> _Problem details_:
In the records below, find the line that contains "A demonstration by" and the line that contains "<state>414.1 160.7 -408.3". Set down exactly those lines and every line between them, and nothing more.

[Recorded data]
= Beginning of Section =

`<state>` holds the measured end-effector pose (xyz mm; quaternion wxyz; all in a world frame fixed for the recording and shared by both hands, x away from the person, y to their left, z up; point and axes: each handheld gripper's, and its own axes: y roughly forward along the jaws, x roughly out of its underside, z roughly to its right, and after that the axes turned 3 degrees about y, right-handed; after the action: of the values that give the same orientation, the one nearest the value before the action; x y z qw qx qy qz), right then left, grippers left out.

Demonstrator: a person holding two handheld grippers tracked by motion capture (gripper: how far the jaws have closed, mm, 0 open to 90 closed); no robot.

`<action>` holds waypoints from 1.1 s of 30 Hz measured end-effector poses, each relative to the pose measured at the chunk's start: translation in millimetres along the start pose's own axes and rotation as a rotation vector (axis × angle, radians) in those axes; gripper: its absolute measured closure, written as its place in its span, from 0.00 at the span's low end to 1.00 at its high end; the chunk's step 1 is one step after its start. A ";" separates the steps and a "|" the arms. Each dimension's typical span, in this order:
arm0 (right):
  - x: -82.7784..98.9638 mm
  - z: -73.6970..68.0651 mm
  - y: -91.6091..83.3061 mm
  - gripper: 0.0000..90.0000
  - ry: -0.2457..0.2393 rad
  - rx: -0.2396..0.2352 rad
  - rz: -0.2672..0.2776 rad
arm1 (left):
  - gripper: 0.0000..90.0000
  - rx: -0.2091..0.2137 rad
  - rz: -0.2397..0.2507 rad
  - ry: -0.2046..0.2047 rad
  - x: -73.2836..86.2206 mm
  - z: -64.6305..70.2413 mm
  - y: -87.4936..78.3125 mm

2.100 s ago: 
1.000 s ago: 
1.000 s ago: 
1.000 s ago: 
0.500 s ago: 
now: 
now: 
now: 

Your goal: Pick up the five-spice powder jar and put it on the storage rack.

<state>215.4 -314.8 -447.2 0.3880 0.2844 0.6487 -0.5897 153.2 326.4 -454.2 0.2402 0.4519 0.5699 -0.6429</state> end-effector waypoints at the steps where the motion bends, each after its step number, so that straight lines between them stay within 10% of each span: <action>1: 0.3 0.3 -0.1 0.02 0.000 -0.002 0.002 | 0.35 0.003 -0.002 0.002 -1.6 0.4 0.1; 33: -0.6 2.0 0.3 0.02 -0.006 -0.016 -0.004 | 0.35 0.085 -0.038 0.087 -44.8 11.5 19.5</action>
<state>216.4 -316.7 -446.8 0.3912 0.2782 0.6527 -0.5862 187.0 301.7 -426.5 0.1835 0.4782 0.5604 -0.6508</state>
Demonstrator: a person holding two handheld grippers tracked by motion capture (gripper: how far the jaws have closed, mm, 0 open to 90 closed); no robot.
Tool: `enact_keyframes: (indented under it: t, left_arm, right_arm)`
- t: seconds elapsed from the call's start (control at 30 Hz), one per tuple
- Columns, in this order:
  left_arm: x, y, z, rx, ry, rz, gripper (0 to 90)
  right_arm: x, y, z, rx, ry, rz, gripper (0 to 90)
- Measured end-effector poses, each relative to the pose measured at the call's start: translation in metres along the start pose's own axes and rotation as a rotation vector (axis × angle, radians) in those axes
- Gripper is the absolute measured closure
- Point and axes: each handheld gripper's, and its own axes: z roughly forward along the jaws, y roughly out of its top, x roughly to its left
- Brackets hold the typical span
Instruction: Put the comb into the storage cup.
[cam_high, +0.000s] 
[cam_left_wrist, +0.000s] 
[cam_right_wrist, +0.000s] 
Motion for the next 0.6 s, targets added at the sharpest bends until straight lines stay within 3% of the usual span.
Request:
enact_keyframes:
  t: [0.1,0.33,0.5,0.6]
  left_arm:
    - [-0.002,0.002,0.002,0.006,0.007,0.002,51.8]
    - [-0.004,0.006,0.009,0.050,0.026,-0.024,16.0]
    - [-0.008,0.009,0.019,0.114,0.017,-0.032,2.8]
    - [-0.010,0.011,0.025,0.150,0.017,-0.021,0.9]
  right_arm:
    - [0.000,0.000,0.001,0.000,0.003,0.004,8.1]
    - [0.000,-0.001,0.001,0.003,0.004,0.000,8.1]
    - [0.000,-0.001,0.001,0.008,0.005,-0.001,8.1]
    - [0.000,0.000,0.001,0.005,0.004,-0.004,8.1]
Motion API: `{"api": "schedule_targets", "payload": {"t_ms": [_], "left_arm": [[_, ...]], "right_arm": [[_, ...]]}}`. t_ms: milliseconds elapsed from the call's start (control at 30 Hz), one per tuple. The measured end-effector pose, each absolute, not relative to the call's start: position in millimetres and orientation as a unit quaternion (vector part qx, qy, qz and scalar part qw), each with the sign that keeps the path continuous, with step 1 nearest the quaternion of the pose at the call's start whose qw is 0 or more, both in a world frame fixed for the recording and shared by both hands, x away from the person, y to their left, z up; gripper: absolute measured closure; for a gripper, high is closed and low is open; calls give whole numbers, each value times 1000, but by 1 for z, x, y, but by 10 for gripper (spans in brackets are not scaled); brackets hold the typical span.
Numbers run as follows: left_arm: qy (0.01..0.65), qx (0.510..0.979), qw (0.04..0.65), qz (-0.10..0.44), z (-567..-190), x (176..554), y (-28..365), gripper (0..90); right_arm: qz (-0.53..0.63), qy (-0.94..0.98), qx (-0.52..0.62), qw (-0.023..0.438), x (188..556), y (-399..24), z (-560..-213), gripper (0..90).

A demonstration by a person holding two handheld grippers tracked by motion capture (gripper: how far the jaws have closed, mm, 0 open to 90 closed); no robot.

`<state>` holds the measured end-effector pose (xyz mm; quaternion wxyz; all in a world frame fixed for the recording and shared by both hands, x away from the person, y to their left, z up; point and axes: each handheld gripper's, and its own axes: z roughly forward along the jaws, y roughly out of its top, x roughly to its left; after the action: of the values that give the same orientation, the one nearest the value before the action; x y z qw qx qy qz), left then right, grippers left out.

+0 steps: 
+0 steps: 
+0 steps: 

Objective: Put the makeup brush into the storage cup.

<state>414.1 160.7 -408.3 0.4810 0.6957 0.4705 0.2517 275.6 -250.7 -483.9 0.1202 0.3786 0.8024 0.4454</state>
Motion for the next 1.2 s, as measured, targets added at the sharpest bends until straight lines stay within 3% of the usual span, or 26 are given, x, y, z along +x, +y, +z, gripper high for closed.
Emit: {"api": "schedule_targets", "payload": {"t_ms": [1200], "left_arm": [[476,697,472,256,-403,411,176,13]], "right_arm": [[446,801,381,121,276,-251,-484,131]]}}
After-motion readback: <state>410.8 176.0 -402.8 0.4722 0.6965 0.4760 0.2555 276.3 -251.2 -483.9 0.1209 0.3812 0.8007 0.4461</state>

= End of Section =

> _Answer to this problem_:
A demonstration by a person holding two handheld grippers tracked by motion capture (gripper: how far the jaws have closed, mm, 0 open to 90 closed); no robot.

`<state>` holds the measured end-effector pose (xyz mm; quaternion wxyz; all in a world frame fixed for the recording and shared by both hands, x away from the person, y to their left, z up; point and axes: each handheld gripper's, and its own axes: z roughly forward along the jaws, y roughly out of its top, x roughly to its left; after the action: of the values that give the same orientation, the one nearest the value before the action; x y z qw qx qy qz), left then right, grippers left out.

+0 steps: 
+0 steps: 
+0 steps: 

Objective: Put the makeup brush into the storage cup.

<state>414.1 160.7 -408.3 0.4810 0.6957 0.4705 0.2517 275.6 -250.7 -483.9 0.1202 0.3786 0.8024 0.4454</state>

There's nothing left to add to the answer.